WHAT YOU WILL DO: Report how many lines of the following entries include the string "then"; respond with the number alone.

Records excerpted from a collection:
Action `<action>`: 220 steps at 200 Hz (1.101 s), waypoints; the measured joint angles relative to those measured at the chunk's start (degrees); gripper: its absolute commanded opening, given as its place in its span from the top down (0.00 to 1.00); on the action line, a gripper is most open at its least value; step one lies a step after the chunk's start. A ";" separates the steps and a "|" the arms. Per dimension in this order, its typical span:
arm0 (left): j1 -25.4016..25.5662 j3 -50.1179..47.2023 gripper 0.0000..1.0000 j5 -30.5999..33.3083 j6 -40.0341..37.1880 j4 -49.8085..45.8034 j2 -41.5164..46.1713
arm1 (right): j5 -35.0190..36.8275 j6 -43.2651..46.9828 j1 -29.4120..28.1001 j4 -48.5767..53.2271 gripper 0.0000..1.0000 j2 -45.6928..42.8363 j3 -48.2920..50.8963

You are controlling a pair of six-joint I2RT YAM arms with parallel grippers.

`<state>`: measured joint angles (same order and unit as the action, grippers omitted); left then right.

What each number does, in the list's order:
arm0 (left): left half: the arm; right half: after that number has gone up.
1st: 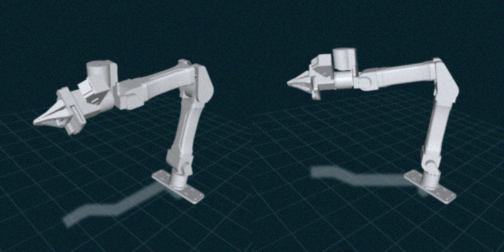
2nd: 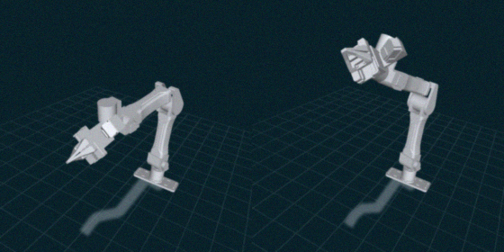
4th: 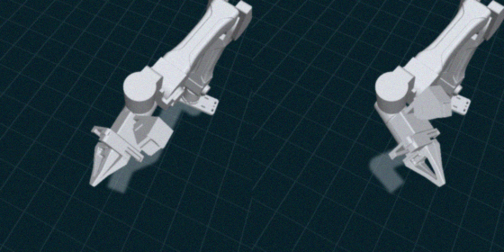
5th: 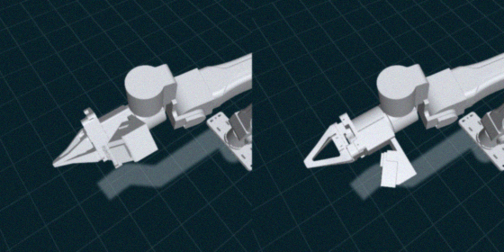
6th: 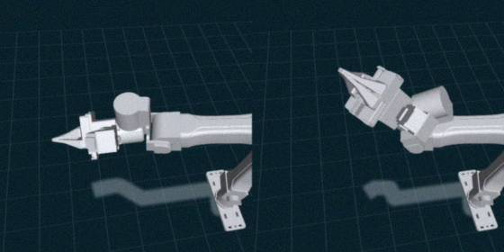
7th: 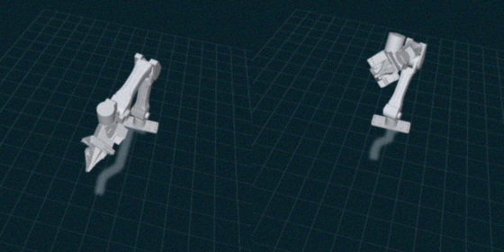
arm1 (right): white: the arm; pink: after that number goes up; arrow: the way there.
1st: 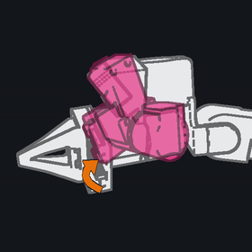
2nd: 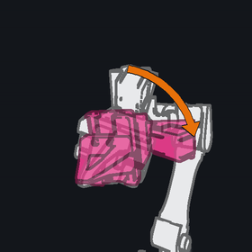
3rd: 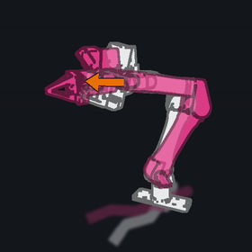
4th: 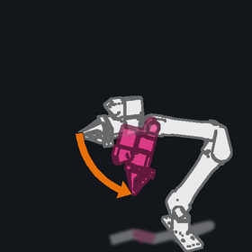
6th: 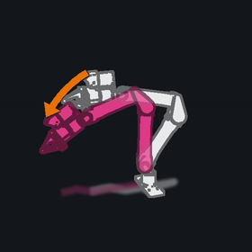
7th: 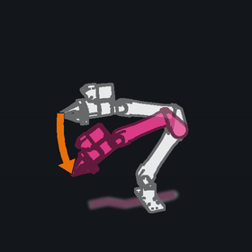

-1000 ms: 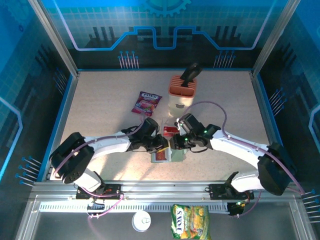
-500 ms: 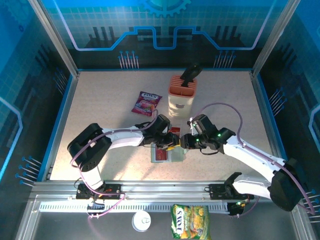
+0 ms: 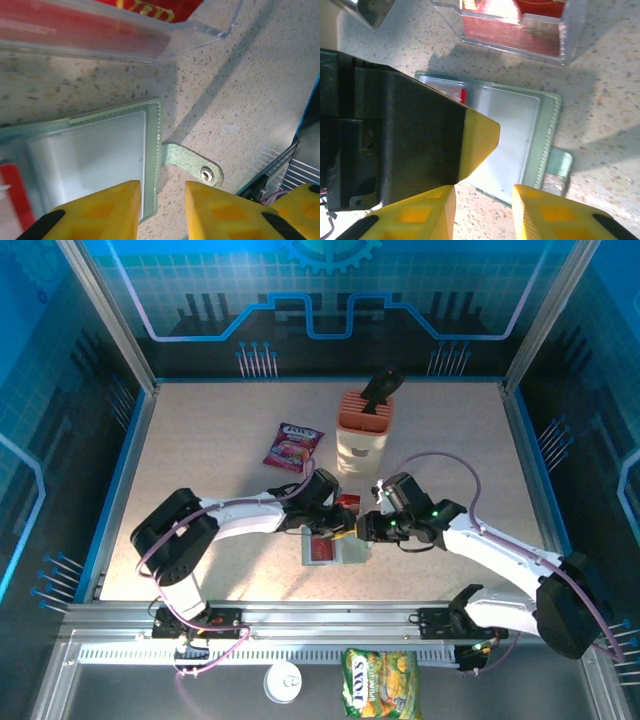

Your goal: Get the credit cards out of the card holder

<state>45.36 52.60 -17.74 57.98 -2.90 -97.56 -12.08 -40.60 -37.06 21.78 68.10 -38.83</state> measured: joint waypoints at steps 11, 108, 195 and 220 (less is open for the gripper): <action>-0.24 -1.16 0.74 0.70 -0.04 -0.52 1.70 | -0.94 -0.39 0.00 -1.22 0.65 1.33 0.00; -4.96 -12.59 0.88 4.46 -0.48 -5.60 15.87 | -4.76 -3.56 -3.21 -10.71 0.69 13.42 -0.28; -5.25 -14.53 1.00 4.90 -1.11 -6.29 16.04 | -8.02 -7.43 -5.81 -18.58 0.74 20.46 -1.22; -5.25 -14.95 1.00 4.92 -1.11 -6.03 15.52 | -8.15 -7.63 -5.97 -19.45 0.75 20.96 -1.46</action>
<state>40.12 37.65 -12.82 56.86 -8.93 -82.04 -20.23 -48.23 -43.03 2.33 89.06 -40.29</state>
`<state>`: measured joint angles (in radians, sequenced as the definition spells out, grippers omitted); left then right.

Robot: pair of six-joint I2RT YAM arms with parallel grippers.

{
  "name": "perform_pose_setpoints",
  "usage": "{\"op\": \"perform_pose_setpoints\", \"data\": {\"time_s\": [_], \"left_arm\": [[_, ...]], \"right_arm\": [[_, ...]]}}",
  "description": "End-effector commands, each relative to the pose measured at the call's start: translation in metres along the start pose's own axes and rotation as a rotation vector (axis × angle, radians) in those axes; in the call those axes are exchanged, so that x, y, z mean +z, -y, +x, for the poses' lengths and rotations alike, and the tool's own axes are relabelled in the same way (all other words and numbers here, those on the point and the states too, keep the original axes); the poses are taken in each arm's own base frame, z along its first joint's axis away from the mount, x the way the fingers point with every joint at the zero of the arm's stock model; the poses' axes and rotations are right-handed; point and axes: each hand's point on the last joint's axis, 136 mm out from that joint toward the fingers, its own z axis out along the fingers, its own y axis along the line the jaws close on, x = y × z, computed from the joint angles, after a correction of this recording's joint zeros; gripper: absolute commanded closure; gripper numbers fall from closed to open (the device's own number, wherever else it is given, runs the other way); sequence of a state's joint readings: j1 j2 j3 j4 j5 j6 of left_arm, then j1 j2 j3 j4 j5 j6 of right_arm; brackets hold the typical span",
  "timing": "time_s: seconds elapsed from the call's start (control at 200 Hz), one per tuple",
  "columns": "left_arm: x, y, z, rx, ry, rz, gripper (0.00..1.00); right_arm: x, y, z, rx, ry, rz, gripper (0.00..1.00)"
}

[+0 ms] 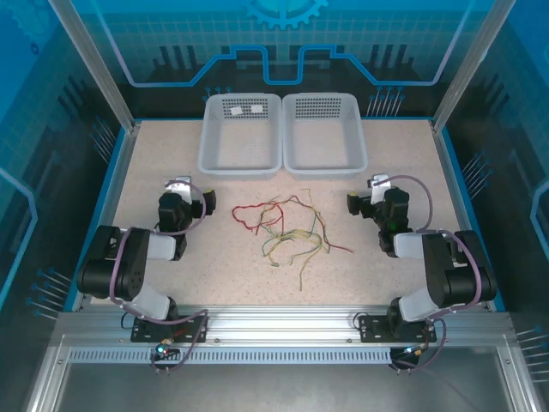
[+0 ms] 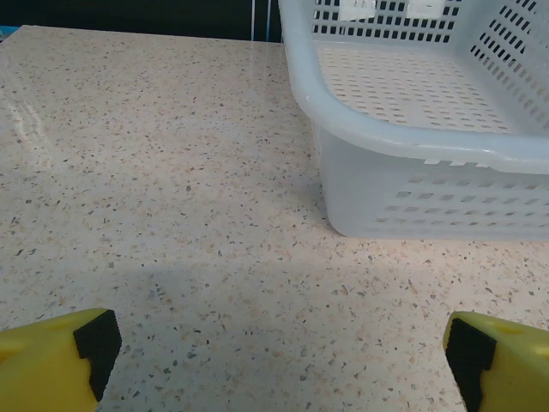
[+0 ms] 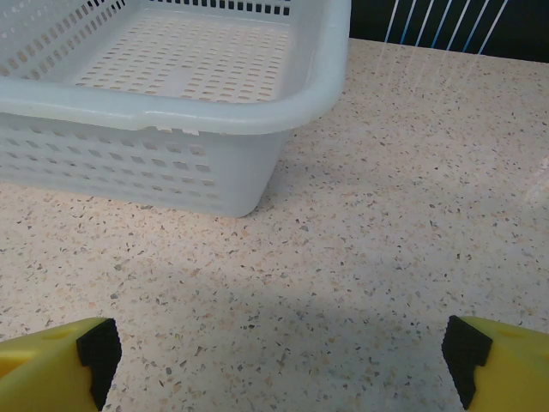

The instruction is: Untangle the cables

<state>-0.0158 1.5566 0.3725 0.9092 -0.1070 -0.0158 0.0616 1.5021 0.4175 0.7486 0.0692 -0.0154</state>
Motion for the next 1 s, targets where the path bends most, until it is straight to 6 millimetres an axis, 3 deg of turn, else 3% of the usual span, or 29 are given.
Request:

YOUR SOLUTION: 3